Inverted yield curve adalah kondisi kondisi ketika imbal hasil Surat Berharga Negara (SBN) jangka pendek lebih tinggi dibandingkan imbal hasil tenor jangka panjang.
Purbaya mengatakan, kondisi tersebut terjadi saat ini karena adanya intervensi kebijakan Bank Indonesia (BI) yang secara sengaja dengan menaikkan suku bunga instrumen jangka pendek. Hal ini dilakukan untuk menjaga stabilitas nilai tukar rupiah dan menarik aliran modal asing masuk.
“Yield curve kita di sini enggak selalu sama dengan di buku-buku teori, bahwa kalau inverted berarti suku bunga jangka panjang akan turun, bank sentral akan turunkan bunga karena ekonominya resesi. Itu kalau dibiarkan market based,” ujar Purbaya dalam konferensi pers APBN KITA, Jumat (5/6).
Pada kondisi saat ini, menurut dia, imbal hasil jangka pendek memang didorong naik oleh BI melalui instrumen Sekuritas Rupiah Bank Indonesia (SRBI). Sedangkan yield tenor panjang lebih banyak dibentuk oleh mekanisme pasar.
“Yang jangka pendek kan dinaikkan BI sengaja lewat SRBI, akhirnya inverted. Tapi bukan menggambarkan itu akan resesi karena enggak pure market condition yang menjalankan itu,” katanya.
Di banyak negara, kondisi inverted yield curve sering dianggap sebagai sinyal perlambatan ekonomi atau bahkan resesi karena pasar memperkirakan bank sentral akan menurunkan suku bunga di masa depan untuk menopang pertumbuhan ekonomi.
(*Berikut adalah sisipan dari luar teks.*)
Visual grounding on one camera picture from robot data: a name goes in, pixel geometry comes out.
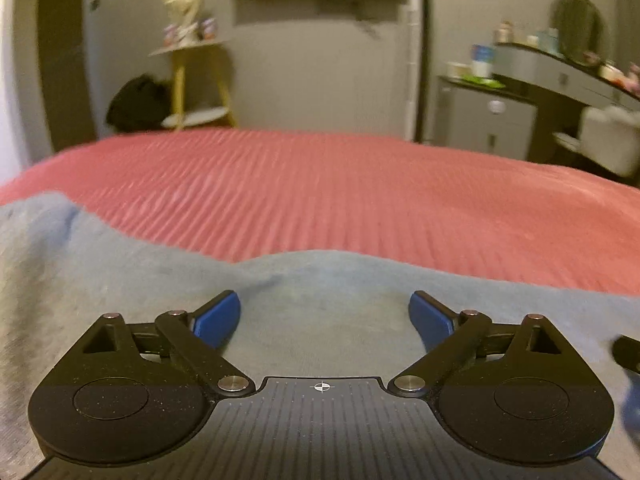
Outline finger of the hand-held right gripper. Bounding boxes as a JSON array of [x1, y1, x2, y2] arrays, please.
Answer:
[[612, 335, 640, 376]]

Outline red ribbed blanket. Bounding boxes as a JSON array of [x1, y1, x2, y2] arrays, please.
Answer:
[[0, 127, 640, 296]]

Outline dark door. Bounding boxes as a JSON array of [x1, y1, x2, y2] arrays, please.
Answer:
[[37, 0, 99, 154]]

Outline grey vanity desk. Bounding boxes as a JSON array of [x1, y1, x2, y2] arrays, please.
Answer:
[[492, 42, 640, 162]]

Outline tall white standing unit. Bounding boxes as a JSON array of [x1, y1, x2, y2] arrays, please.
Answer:
[[402, 0, 434, 144]]

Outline green cloth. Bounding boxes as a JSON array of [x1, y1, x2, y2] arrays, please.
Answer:
[[457, 74, 506, 89]]

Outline grey pants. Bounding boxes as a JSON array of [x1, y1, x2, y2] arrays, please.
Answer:
[[0, 192, 640, 461]]

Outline black bag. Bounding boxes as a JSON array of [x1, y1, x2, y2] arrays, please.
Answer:
[[105, 74, 174, 134]]

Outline oval mirror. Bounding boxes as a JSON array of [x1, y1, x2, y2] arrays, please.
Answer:
[[552, 0, 604, 64]]

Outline pink toiletries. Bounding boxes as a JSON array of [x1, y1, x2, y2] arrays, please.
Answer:
[[599, 60, 640, 94]]

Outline white chair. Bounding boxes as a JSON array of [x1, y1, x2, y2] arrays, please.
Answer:
[[552, 104, 640, 177]]

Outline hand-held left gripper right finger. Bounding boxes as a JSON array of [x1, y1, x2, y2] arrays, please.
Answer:
[[389, 290, 584, 399]]

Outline pale flower bouquet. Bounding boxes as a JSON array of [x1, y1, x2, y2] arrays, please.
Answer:
[[160, 0, 212, 47]]

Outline white and blue container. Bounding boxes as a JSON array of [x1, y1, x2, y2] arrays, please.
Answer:
[[470, 44, 496, 79]]

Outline yellow side table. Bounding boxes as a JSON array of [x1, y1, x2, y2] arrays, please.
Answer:
[[147, 40, 239, 132]]

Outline grey bedside cabinet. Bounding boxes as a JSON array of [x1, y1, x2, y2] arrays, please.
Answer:
[[436, 75, 539, 162]]

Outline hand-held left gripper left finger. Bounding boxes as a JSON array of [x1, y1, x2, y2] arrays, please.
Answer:
[[69, 289, 257, 399]]

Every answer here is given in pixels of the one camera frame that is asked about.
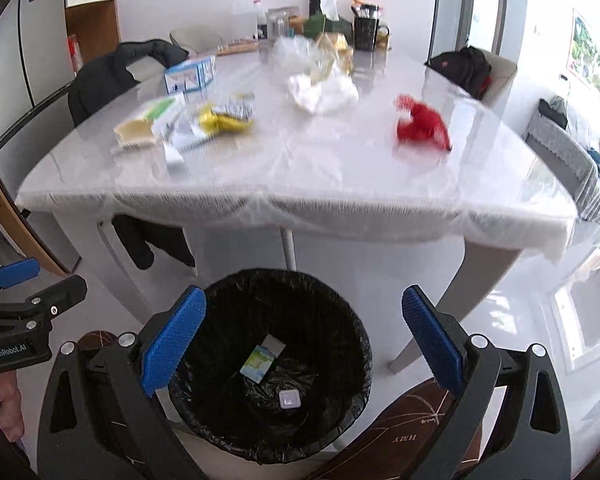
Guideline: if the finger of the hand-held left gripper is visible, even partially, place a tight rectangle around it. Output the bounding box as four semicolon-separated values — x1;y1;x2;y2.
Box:
0;275;88;348
0;258;42;311

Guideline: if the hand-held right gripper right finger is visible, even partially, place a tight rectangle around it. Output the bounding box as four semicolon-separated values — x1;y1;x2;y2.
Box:
401;285;573;480

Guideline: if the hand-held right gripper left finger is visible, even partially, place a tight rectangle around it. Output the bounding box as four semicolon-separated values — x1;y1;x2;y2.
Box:
36;285;208;480

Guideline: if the trash bin with black bag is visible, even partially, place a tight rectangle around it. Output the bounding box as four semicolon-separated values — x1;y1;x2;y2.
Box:
167;268;373;465

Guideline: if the blue white milk carton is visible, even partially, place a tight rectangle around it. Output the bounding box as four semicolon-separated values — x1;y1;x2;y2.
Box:
163;55;217;95

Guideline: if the person's left hand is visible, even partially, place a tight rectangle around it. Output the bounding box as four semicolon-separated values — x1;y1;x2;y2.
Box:
0;375;26;443

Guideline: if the grey dining table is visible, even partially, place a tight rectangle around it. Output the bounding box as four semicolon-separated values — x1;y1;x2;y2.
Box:
16;47;578;373

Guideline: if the wooden panel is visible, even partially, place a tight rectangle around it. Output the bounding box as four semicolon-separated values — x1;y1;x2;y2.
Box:
0;147;68;277

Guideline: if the small green white packet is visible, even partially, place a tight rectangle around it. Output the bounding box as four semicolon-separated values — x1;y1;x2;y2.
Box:
240;338;287;382

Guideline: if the brown patterned mat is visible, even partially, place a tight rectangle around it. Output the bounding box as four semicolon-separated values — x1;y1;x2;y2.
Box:
75;330;483;480

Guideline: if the beige flat packet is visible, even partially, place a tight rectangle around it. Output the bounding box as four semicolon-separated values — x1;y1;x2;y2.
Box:
113;119;158;150

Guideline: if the large white dining table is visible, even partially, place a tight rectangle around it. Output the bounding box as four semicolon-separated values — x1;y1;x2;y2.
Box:
16;47;578;263

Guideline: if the black jacket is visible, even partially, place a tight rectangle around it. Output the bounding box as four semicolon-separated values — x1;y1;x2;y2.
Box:
67;40;198;272

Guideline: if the grey refrigerator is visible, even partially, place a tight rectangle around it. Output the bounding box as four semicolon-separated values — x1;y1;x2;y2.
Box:
0;0;81;161

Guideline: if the green white wrapper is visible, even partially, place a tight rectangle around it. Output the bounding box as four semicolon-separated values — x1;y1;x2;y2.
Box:
130;96;186;123

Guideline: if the red plastic bag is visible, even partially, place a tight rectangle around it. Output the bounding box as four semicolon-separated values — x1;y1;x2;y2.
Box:
392;94;453;153

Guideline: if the yellow wrapper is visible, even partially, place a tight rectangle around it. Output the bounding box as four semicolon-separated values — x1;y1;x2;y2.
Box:
198;104;256;135

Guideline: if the grey sofa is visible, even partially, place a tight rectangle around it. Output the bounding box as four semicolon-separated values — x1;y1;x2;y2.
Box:
522;95;600;226

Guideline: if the wooden cabinet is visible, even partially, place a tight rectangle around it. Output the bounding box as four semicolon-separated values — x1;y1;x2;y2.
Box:
64;0;121;78

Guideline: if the white crumpled plastic bag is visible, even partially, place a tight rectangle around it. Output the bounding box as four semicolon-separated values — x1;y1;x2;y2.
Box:
287;67;360;116

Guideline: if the beige dining chair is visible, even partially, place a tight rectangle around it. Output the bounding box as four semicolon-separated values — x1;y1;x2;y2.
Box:
480;50;520;106

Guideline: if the black backpack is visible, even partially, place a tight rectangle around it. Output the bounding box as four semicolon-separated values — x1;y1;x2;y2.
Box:
425;46;493;101

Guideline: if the wooden tray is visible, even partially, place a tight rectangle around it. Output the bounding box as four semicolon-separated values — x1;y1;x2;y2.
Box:
215;40;260;57

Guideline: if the yellowish plastic bag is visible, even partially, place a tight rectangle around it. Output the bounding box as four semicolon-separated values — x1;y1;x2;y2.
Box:
314;31;356;81

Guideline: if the black utensil cup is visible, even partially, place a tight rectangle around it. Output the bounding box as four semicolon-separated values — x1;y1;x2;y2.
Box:
352;2;381;52

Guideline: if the clear plastic bag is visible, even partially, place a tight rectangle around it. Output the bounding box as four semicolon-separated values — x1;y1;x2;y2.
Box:
271;35;321;73

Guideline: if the clear plastic bottle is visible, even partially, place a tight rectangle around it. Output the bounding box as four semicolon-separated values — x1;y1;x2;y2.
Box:
254;0;270;41

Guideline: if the green tissue box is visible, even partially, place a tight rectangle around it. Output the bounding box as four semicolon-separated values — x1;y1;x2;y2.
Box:
304;0;355;43

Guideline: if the clear glass jar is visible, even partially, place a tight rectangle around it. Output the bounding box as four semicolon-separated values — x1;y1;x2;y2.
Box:
267;6;301;40

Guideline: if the framed wall picture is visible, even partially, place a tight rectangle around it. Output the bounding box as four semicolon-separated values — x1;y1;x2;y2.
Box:
570;7;600;103
Namun, Purbaya menilai kondisi di Indonesia berbeda karena dipengaruhi kebijakan moneter aktif dari BI untuk menjaga stabilitas pasar keuangan di tengah tekanan global dan pelemahan rupiah. Ia meminta investor dan pelaku pasar tidak hanya melihat teori secara tekstual tanpa memahami faktor di balik pergerakan kurva imbal hasil.
“Inverted tidak selalu menggambarkan kalau kurvanya dimainkan bukan market based. Jadi itu yang harus dimengerti oleh para investor,” katanya.
Menurut Purbaya, fundamental ekonomi Indonesia saat ini masih kuat dan belum menunjukkan tanda-tanda perlambatan yang mengarah ke resesi.
“Fondasinya ekonomi kita bagus dan tidak membutuhkan suku bunga yang rendah sekali gara-gara kita memasuki masa resesi. Kita masih ekspansi bahkan ekspansinya mengalami akselerasi,” ujarnya.